What to do
Every line from the first in the listing below to the line containing "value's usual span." is to be repeated exactly, and no line past it.
START Provided records
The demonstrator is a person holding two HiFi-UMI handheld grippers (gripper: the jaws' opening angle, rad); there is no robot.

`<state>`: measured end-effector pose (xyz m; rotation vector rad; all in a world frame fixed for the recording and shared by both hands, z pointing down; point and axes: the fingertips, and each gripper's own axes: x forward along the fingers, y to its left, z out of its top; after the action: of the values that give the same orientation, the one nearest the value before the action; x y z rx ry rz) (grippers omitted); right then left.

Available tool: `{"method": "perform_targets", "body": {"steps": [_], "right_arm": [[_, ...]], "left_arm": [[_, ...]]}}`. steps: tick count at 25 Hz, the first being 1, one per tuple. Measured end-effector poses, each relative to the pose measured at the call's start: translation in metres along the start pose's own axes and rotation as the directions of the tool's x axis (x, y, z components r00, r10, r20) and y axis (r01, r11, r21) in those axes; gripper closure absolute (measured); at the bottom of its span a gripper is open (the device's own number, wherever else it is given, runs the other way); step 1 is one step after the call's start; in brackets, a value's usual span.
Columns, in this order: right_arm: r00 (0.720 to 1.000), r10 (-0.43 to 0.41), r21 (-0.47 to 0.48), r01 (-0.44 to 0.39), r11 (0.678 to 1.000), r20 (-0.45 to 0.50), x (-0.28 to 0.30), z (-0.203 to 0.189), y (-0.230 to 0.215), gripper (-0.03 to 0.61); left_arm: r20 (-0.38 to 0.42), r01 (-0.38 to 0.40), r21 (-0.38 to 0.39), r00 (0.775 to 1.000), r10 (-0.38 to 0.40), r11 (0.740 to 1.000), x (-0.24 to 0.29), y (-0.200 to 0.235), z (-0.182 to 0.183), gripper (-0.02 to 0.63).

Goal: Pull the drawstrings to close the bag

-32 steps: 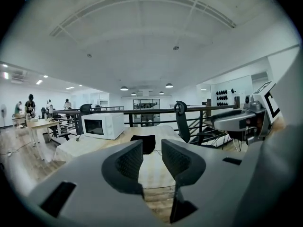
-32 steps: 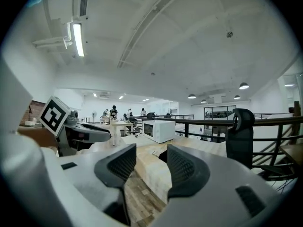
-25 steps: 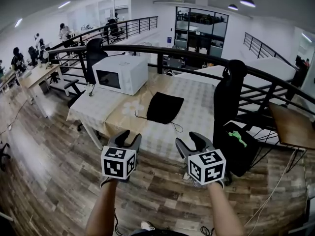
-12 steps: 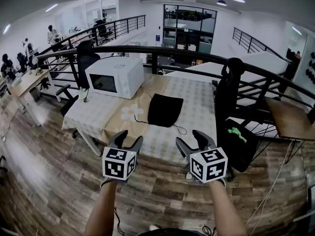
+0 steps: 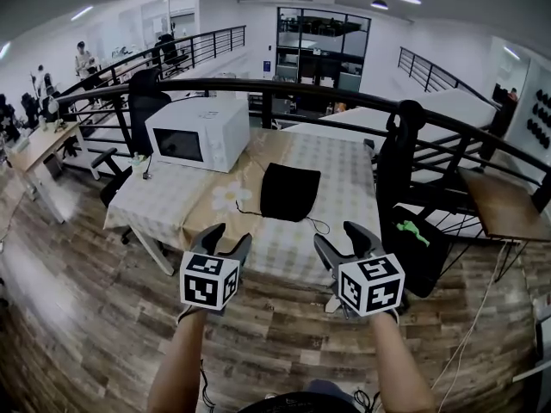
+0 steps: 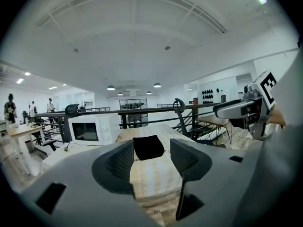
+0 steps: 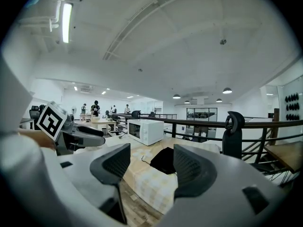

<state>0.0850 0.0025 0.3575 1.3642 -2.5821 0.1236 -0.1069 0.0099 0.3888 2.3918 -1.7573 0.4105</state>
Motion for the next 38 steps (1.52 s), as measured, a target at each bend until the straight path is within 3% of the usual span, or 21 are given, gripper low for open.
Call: {"method": "perform_targets", "body": {"steps": [8, 19, 26, 38], "right_arm": [[1.000, -0.007, 0.004, 0.007, 1.000, -0.004, 0.008, -0.002, -0.001, 0.311], [1.000, 0.005, 0.028, -0.006, 1.000, 0.016, 0.052, -0.003, -0.025, 0.311], [1.000, -0.003, 0.040, 0.003, 0.999, 0.004, 0.104, -0.004, -0.061, 0.311], [0.999, -0.044, 0.074, 0.044, 0.996, -0.006, 0.193, 0.016, -0.148, 0.311]], "left_arm": [[-0.009, 0.002, -0.020, 1.000, -0.002, 1.000, 0.005, 0.007, -0.004, 0.373], [-0.020, -0.014, 0.015, 1.000, 0.014, 1.000, 0.046, 0.024, 0.001, 0.373], [-0.040, -0.007, 0.023, 0.999, 0.008, 1.000, 0.107, 0.042, 0.008, 0.373], [-0.041, 0.018, 0.032, 0.999, -0.017, 0.999, 0.228, 0.068, 0.053, 0.373]]}}
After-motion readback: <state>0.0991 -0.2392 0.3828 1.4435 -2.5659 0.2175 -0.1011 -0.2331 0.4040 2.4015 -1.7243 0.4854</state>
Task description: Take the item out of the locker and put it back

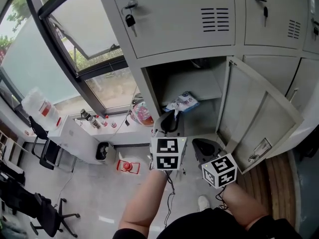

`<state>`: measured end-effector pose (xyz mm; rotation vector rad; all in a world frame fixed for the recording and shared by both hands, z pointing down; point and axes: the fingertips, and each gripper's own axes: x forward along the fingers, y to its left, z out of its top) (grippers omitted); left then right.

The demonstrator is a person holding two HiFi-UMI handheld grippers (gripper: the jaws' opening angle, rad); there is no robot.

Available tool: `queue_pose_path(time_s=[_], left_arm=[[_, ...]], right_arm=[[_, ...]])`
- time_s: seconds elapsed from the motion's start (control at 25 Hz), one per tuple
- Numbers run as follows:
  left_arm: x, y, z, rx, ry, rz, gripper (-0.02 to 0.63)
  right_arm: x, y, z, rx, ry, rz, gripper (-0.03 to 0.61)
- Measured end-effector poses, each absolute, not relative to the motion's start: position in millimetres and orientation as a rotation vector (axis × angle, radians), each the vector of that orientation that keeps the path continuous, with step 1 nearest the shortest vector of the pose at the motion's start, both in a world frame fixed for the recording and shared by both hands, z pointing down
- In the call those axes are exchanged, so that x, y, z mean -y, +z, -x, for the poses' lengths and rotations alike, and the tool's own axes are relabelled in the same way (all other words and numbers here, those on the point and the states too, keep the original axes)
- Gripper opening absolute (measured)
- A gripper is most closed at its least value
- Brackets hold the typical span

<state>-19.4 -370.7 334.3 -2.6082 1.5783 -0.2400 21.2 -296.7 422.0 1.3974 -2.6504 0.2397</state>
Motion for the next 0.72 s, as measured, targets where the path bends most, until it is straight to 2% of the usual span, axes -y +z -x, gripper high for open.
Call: queue_pose_path(time_s=[0.72], left_arm=[[217, 339, 78, -1.521, -0.174, 2.648, 0.064]], right_arm=[[202, 413, 11, 2.628, 0.216, -1.454, 0.052]])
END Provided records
Result of the task
The demonstrator is a person holding two HiFi-UMI handheld grippers (gripper: the jaws' opening angle, rad); there is no robot.

`<state>`: measured end-effector pose (xyz m; rotation vector rad; all in a world frame fixed for the recording and shared by both hands, z pointing down; point and axes: the fingertips, and each gripper's own axes: x forward along the fingers, y to its left, z out of its top; after the action: of the values that give the same orientation, the one nearest the value before the action; x y z rx ry rz) (grippers omitted); right then left.

Available tool: `{"method": "perform_targets", "body": {"steps": [_], "right_arm": [[_, ...]], "left_arm": [[_, ...]]}}`. steps: tick count at 25 Hz, the first being 1, one per tuple. Measured end-effector poses, each relative to the pose measured at the call's start: translation in metres along the start pose's own axes and rotation as the directions of the tool's x axis (x, y, z components r00, r10, r20) and y axis (r01, r11, r21) in those axes; gripper closure absolute (measured); at the bottom of its span a gripper is open (the device's own number, wherever else it is given, runs the other way); step 1 is one step after the call's start; in brackets, a value's usual span.

No further output is expected.